Die Ilse ist im Washington von George Bushs Götterdämmerung der Job des so genannten „Kriegszaren“, einer Schnittstelle zwischen dem Präsidenten sowie den Diplomaten und Militärs, die mit den Kriegen in Irak und Afghanistan befasst sind. Der Koch, der den Job dann nahm, heißt Douglas Lute, der sich als ehemaliger Generalstabschef nach den Angaben des Weißen Hauses sowohl in den Konfliktherden als auch auf dem Washingtoner Parkett auskennt.

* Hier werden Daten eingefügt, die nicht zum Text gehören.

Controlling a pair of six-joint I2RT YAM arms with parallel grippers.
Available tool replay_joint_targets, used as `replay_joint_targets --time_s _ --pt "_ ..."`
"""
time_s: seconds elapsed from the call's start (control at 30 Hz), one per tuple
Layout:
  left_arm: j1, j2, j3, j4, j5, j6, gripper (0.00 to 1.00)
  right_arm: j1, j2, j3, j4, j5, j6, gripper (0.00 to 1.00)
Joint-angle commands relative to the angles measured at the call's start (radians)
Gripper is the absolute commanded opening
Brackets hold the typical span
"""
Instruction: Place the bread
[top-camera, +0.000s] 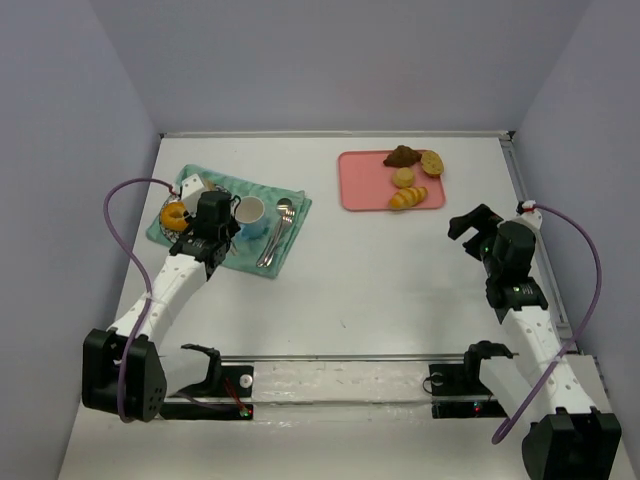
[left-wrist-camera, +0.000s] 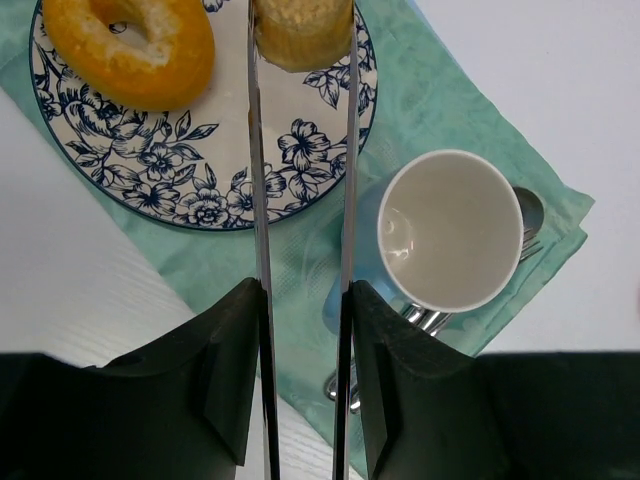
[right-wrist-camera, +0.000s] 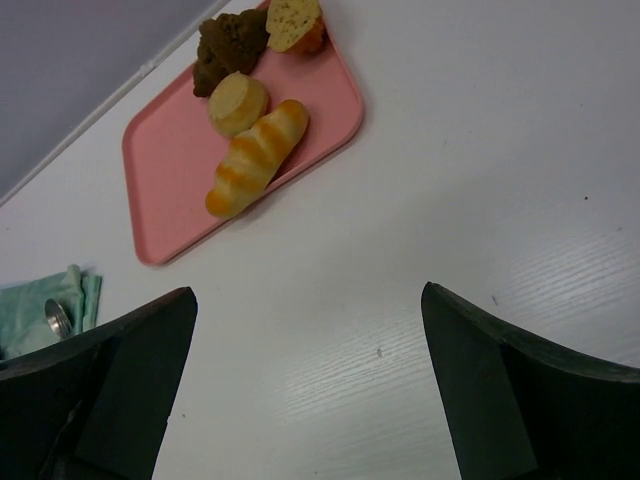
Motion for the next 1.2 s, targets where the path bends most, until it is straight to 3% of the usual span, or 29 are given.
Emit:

Amtlich heißt das neue Amt: „Stellvertretender nationaler Sicherheitsberater für Irak und Afghanistan. Noch häufiger als diese offizielle Bezeichnung, nennen die Medien aber die Tatsache, dass vorher etliche andere pensionierte Vier-Sterne-Generäle dankend abgewunken haben. Die Gründe dafür fasst Al Jazeera zusammen: Der Krieg im Irak ist unpopulär, und das neue Amt ist mit sehr schwammigen Kompetenzen ausgestattet.